Every word of the listing must be returned. Retype it exactly.
──────── Data
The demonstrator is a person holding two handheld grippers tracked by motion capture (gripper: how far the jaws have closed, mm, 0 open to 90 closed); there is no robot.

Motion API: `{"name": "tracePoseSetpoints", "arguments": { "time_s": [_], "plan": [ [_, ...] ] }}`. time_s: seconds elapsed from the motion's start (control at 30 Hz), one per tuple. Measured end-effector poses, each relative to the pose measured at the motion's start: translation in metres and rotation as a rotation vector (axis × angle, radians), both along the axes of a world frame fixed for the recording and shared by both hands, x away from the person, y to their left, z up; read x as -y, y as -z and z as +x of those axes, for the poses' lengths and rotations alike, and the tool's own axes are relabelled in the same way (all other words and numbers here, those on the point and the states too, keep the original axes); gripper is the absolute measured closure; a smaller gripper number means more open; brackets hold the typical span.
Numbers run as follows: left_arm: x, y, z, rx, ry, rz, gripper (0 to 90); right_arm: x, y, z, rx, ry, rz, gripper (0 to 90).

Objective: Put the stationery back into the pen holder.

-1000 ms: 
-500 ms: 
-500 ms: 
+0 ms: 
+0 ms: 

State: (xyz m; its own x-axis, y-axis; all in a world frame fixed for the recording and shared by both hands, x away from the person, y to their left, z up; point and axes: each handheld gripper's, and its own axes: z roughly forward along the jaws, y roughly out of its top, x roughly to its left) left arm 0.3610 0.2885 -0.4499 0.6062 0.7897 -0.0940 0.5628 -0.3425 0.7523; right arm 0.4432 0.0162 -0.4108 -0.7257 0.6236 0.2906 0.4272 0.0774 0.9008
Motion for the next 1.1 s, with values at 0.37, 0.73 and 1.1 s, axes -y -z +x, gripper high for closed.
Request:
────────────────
Task result:
The demonstrator is a person holding two handheld grippers tracked by motion capture (gripper: how far the jaws have closed, mm, 0 open to 90 closed); there is no robot.

Motion API: `{"name": "tracePoseSetpoints", "arguments": { "time_s": [_], "plan": [ [_, ...] ] }}`. time_s: seconds elapsed from the motion's start (control at 30 Hz), one per tuple. Measured end-effector poses, each relative to the pose measured at the motion's start: translation in metres and rotation as a rotation vector (axis × angle, radians), both along the axes of a world frame fixed for the recording and shared by both hands, x away from the person, y to their left, z up; read x as -y, y as -z and z as +x of those axes, for the poses' lengths and rotations alike, and the tool's own axes are relabelled in the same way (all other words and numbers here, those on the point and the states too, keep the original axes); gripper is the absolute measured closure; a smaller gripper number means more open; brackets hold the typical span.
Numbers run as follows: left_arm: x, y, z, rx, ry, rz, gripper (0 to 90); right_arm: x, y, z, rx, ry, rz, gripper (0 to 90).

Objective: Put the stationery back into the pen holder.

-1000 ms: 
-500 ms: 
-500 ms: 
+0 ms: 
+0 ms: 

State: (xyz m; its own x-axis, y-axis; all in a world frame fixed for the recording and shared by both hands, x away from the person, y to their left, z up; point and axes: each handheld gripper's, and its own axes: z roughly forward along the jaws, y roughly out of its top, x roughly to its left) left arm 0.3610 0.2885 -0.4499 0.6062 0.7897 -0.0940 0.5628 -0.3425 0.7523; right arm 0.4432 0.0162 -0.4108 -0.7257 0.6236 0.2906 0.4272 0.0774 0.9008
Motion for the next 1.1 s, with values at 0.37, 0.73 and 1.1 s, axes -y -z +x, gripper high for closed.
Request:

The answer contains nothing more.